▶ [Exercise description] Pictures stay out, but every line of the data is copied exactly.

┌─ Given data

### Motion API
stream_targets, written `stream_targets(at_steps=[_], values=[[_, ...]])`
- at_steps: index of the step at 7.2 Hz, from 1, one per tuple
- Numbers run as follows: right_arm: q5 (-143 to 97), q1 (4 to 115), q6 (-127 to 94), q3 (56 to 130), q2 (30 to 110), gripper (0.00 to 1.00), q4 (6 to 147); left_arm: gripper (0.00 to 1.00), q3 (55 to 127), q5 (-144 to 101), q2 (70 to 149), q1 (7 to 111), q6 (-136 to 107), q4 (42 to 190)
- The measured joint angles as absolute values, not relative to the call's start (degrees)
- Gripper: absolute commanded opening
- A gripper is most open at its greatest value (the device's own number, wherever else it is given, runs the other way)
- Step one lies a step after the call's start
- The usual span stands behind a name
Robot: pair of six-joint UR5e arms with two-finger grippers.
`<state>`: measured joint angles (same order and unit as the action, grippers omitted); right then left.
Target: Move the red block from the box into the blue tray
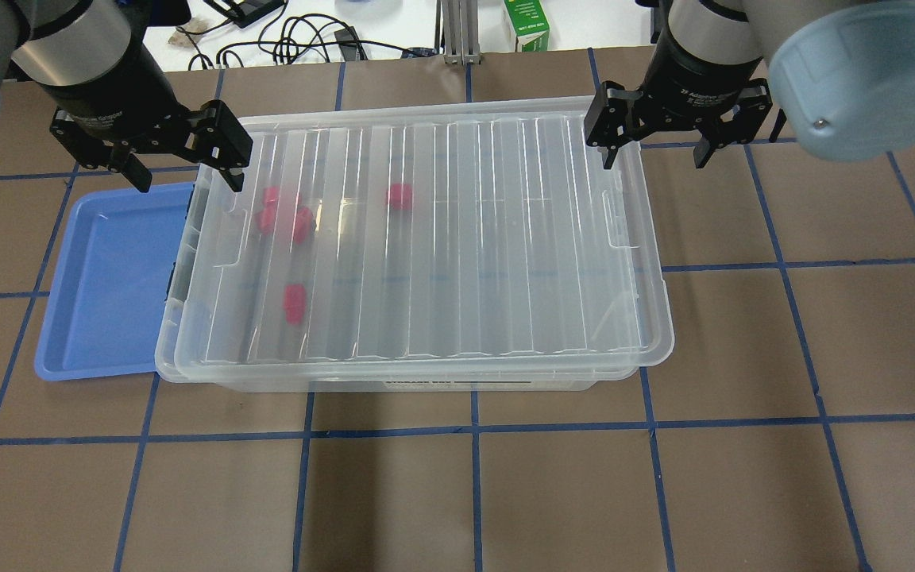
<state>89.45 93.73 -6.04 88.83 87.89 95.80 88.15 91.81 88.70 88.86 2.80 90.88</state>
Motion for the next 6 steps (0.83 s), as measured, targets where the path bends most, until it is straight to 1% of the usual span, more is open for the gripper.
stream_targets(at_steps=[2,4,6], values=[[88.9,90.3,-2.8,90.3,88.0,1.0,96.4,1.0,88.2,91.8,88.7,88.9,2.8,90.9],[88.9,89.5,-2.2,95.8,87.0,1.0,102.0,1.0,88.2,91.9,88.6,88.9,2.8,90.8],[88.9,89.4,-2.2,98.8,82.6,1.0,108.7,1.0,88.2,91.8,88.6,88.9,2.8,90.8]])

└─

▶ [Exercise output]
### Motion API
stream_targets, written `stream_targets(at_steps=[_], values=[[_, ...]])`
- at_steps: index of the step at 7.2 Hz, from 1, one per tuple
- Numbers run as follows: right_arm: q5 (-143 to 97), q1 (4 to 115), q6 (-127 to 94), q3 (56 to 130), q2 (30 to 110), gripper (0.00 to 1.00), q4 (6 to 147); left_arm: gripper (0.00 to 1.00), q3 (55 to 127), q5 (-144 to 101), q2 (70 to 149), q1 (7 to 111), q6 (-136 to 107), q4 (42 to 190)
- The measured joint angles as absolute values, not relative to the call's start (degrees)
- Gripper: absolute commanded opening
- A gripper is most open at its greatest value (the device's own number, wherever else it is given, runs the other way)
- Step one lies a step after the call's start
- The usual span stands behind a name
Robot: pair of six-joint UR5e arms with two-finger grippers.
`<state>`: measured joint angles (same order and unit as the action, grippers omitted); right then left.
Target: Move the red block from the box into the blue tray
<state>89.45 93.73 -6.04 88.83 87.89 95.80 88.15 91.81 88.70 88.86 2.80 90.88</state>
Motion for the next 6 steps (0.83 s), as measured, targets where the path bends most, until it is straight to 1% of the usual span, more is open for the gripper.
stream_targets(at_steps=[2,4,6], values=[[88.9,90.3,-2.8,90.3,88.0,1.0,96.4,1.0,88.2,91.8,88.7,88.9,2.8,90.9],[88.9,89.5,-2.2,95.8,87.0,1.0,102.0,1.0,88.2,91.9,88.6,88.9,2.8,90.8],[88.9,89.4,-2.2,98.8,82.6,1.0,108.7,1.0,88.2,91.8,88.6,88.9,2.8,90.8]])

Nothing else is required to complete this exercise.